Ciò spiegherebbe buona parte dell’incremento della casistica registrata negli ultimi anni nei paesi occidentali. Le implicazioni di questo problema sono notevoli e vanno ben oltre gli screening oncologici. Da qui l’esigenza di elaborare su questo tema controverso un documento finalmente condiviso da tutti gli esperti internazionali, valutando più sedi tumorali e cercando di cogliere somiglianze e differenze tra le diverse neoplasie”.

Lo screening per la cervice uterina e quello per il tumore della mammella rappresentano ormai esperienze ben consolidate, organizzate su base nazionale in molti paesi europei, e si stanno diffondendo anche in Italia.

In base ai dati raccolti dall’Osservatorio Nazionale Screening, Rosselli Del Turco ha ricordato che in Italia oltre il 65% della popolazione femminile tra i 50 e i 69 anni viene invitata allo screening mammografico e oltre il 60% tra i 25 e i 69 anni allo screening citologico per il tumore della cervice.
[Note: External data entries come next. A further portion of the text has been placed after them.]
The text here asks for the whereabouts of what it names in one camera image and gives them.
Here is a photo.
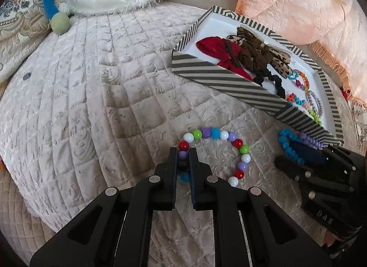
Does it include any green bead bracelet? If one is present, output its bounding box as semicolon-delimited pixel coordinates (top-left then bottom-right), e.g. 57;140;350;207
307;109;322;125

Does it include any brown scrunchie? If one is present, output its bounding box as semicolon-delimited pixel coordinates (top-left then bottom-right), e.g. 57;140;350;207
238;42;271;71

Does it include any rainbow translucent bead bracelet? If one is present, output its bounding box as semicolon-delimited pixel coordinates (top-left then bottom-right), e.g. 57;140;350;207
287;68;311;90

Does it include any black white striped box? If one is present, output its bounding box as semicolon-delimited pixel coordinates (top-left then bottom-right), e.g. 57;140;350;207
171;5;345;147

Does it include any leopard print hair bow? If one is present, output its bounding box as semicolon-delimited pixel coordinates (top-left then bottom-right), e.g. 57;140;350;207
226;26;291;79

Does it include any beige quilted bedspread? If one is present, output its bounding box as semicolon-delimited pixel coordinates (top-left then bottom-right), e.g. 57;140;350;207
0;1;359;267

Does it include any small multicolour bead bracelet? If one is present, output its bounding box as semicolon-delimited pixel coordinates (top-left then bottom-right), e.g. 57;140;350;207
286;93;307;108

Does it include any peach fringed cushion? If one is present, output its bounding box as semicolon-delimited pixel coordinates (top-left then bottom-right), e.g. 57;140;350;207
234;0;364;107

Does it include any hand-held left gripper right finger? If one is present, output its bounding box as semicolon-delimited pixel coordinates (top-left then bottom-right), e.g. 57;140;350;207
189;147;334;267

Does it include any large multicolour bead necklace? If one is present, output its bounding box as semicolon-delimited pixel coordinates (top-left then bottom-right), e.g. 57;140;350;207
178;127;252;188

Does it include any floral embroidered pillow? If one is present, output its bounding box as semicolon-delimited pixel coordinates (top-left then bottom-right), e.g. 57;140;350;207
0;0;68;84

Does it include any red velvet hair bow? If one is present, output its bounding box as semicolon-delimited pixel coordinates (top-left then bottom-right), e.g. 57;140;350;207
196;37;254;82

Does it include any purple bead bracelet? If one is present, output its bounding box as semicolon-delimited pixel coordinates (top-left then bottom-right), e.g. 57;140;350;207
299;133;326;149

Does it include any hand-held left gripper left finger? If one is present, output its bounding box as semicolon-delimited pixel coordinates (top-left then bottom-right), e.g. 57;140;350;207
29;147;179;267

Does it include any person's right hand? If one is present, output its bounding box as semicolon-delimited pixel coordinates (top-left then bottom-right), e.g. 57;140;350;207
321;230;340;247

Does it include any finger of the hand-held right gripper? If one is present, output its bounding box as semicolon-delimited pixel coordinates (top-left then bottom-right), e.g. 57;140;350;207
275;142;330;199
326;143;361;193

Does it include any black scrunchie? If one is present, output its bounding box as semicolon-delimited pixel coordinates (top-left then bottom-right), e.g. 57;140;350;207
252;67;286;99

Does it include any cyan bead bracelet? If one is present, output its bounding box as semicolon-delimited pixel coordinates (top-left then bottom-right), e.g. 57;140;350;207
278;129;305;165

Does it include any cream floral cushion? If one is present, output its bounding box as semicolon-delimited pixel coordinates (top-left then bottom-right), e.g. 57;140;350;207
348;101;367;153
In Italia si stanno inoltre diffondendo altri programmi di screening, già validati come quello per i tumori del colon-retto, o ancora in fase di valutazione come quello della prostata, attraverso un semplice esame del sangue (PSA), senza che sia disponibile un’attenta riflessione sul rapporto costo/efficacia.

In Toscana questi programmi hanno già coinvolto circa 400 mila donne con consistente impegno economico della Regione (circa 12 milioni di euro) che ne ha fatto uno degli obbiettivi prioritari per il Piano Sanitario Regionale 2005-2007.

A questi dati vanno aggiunti gli esami che le donne effettuano spontaneamente con finalità preventive.

“Anche in Italia”, ha concluso Rosselli Del Turco, “i programmi di screening hanno sempre affiancato alla proposta di intervento di diagnosi precoce un’accurata valutazione dei possibili effetti negativi. L’informazione e la scelta consapevole sono obiettivi difficili, ma essenziali sui quali è necessario accrescere l’investimento culturale ed economico. Le informazioni scaturite da questo convegno sono utili elementi di riflessione per il Servizio Sanitario che deve tenere in debito conto non solo i successi della medicina predittiva, ma anche i possibili effetti negativi”.